==== Given information
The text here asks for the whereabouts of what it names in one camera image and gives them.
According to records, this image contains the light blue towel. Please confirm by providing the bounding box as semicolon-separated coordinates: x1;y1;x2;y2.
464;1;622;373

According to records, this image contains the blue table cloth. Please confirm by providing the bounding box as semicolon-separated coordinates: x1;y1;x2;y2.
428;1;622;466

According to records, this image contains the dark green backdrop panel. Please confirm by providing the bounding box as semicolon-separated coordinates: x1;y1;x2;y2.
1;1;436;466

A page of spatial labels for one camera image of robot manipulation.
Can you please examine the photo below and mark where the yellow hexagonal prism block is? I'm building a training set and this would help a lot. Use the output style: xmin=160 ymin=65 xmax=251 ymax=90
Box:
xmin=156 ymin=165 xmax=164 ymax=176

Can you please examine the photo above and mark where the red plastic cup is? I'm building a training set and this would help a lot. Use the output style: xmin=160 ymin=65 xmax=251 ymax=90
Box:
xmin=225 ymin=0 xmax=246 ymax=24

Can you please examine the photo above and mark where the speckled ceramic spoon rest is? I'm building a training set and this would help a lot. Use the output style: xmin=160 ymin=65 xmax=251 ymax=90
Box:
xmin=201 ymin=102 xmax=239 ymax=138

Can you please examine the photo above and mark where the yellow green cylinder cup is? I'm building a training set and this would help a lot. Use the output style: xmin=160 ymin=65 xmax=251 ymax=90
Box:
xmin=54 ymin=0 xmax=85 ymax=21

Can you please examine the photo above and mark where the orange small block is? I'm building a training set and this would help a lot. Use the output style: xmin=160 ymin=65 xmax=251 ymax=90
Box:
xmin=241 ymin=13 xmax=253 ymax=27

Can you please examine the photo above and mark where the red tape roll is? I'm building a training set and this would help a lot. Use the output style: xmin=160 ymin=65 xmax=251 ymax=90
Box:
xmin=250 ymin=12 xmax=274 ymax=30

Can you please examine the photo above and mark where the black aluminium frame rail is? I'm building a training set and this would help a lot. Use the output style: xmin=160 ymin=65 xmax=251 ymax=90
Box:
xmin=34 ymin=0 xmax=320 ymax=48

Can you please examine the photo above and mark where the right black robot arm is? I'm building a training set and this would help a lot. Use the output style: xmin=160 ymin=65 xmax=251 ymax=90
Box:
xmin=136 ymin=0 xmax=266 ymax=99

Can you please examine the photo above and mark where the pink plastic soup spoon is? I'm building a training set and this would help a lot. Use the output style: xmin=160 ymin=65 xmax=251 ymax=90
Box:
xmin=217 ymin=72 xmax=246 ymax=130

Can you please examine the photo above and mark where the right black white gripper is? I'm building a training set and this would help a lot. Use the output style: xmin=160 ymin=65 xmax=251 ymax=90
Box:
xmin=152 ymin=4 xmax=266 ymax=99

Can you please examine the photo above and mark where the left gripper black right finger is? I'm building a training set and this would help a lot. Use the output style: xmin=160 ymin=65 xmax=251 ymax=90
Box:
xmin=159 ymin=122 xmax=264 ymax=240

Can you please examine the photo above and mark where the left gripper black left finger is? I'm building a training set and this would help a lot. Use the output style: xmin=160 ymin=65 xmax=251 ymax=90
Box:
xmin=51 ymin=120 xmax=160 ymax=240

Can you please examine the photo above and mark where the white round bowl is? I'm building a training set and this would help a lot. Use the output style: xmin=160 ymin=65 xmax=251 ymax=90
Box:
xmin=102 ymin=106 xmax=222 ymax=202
========
◆ **Assignment**: Only the count belongs in your answer, so please work out how many lines of the data contain "block".

◆ **Exercise output**: 2